----- Data for the task -----

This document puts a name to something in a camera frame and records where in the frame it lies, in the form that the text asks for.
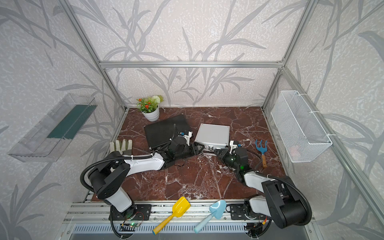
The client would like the silver aluminium poker case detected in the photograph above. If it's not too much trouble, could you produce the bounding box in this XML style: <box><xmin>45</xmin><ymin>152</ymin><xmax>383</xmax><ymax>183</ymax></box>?
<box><xmin>195</xmin><ymin>124</ymin><xmax>230</xmax><ymax>155</ymax></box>

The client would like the light blue toy shovel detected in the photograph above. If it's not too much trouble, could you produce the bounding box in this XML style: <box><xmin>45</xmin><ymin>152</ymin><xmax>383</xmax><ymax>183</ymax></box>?
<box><xmin>194</xmin><ymin>200</ymin><xmax>227</xmax><ymax>234</ymax></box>

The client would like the beige work glove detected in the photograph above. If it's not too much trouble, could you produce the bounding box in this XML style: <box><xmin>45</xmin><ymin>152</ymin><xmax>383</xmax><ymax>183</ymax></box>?
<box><xmin>110</xmin><ymin>139</ymin><xmax>133</xmax><ymax>156</ymax></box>

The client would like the blue hand rake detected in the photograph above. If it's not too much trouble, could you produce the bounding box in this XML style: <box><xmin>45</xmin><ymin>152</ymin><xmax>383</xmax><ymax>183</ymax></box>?
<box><xmin>255</xmin><ymin>140</ymin><xmax>268</xmax><ymax>168</ymax></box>

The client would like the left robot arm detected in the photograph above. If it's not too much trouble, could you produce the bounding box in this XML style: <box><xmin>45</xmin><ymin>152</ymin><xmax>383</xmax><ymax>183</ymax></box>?
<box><xmin>80</xmin><ymin>136</ymin><xmax>205</xmax><ymax>213</ymax></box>

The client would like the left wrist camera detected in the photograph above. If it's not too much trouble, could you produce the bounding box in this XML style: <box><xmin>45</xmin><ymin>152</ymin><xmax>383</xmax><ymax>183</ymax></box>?
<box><xmin>183</xmin><ymin>132</ymin><xmax>193</xmax><ymax>146</ymax></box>

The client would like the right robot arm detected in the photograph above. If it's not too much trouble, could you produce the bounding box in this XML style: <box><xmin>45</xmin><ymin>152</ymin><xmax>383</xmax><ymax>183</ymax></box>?
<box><xmin>214</xmin><ymin>147</ymin><xmax>312</xmax><ymax>229</ymax></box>

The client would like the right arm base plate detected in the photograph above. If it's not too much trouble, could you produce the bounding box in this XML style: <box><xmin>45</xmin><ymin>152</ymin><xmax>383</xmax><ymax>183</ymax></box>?
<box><xmin>226</xmin><ymin>204</ymin><xmax>268</xmax><ymax>222</ymax></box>

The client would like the potted plant white pot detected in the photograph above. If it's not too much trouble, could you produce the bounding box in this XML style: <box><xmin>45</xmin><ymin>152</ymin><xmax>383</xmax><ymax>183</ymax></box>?
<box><xmin>137</xmin><ymin>95</ymin><xmax>164</xmax><ymax>122</ymax></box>

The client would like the black poker case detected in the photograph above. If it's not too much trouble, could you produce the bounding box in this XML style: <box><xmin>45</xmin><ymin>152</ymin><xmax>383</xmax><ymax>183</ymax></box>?
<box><xmin>144</xmin><ymin>115</ymin><xmax>191</xmax><ymax>150</ymax></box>

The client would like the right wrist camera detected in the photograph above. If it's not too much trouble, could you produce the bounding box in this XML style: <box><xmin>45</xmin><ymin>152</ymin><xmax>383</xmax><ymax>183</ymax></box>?
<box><xmin>230</xmin><ymin>141</ymin><xmax>241</xmax><ymax>150</ymax></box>

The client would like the yellow toy shovel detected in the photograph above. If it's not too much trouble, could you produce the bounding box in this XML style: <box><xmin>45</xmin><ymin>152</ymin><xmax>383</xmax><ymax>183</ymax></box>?
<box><xmin>152</xmin><ymin>197</ymin><xmax>191</xmax><ymax>235</ymax></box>

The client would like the white wire mesh basket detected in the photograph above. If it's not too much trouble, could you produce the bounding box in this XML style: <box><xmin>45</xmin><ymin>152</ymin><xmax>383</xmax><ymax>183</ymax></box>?
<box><xmin>271</xmin><ymin>91</ymin><xmax>333</xmax><ymax>163</ymax></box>

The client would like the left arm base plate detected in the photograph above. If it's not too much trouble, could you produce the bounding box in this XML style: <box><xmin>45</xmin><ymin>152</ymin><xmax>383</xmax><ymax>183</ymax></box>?
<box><xmin>109</xmin><ymin>204</ymin><xmax>152</xmax><ymax>221</ymax></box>

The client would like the clear plastic wall shelf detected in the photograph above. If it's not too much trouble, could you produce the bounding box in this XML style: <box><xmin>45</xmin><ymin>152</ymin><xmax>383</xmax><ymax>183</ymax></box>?
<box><xmin>8</xmin><ymin>94</ymin><xmax>98</xmax><ymax>163</ymax></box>

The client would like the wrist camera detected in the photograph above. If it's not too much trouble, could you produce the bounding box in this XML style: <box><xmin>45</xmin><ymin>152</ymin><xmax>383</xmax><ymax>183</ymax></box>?
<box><xmin>230</xmin><ymin>141</ymin><xmax>241</xmax><ymax>150</ymax></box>
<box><xmin>183</xmin><ymin>132</ymin><xmax>193</xmax><ymax>146</ymax></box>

-----

--- Assigned task ---
Whenever a line in the records contains the word "right", copy that line.

--- Reply ---
The client would like the right robot arm detected in the photograph above. If it's not too much trouble, could you produce the bounding box in this XML style: <box><xmin>45</xmin><ymin>152</ymin><xmax>383</xmax><ymax>183</ymax></box>?
The client would like the right arm base plate detected in the photograph above. If it's not too much trouble, could you produce the bounding box in this XML style: <box><xmin>45</xmin><ymin>152</ymin><xmax>383</xmax><ymax>183</ymax></box>?
The client would like the right wrist camera detected in the photograph above. If it's not too much trouble, could you produce the bounding box in this XML style: <box><xmin>45</xmin><ymin>152</ymin><xmax>383</xmax><ymax>183</ymax></box>?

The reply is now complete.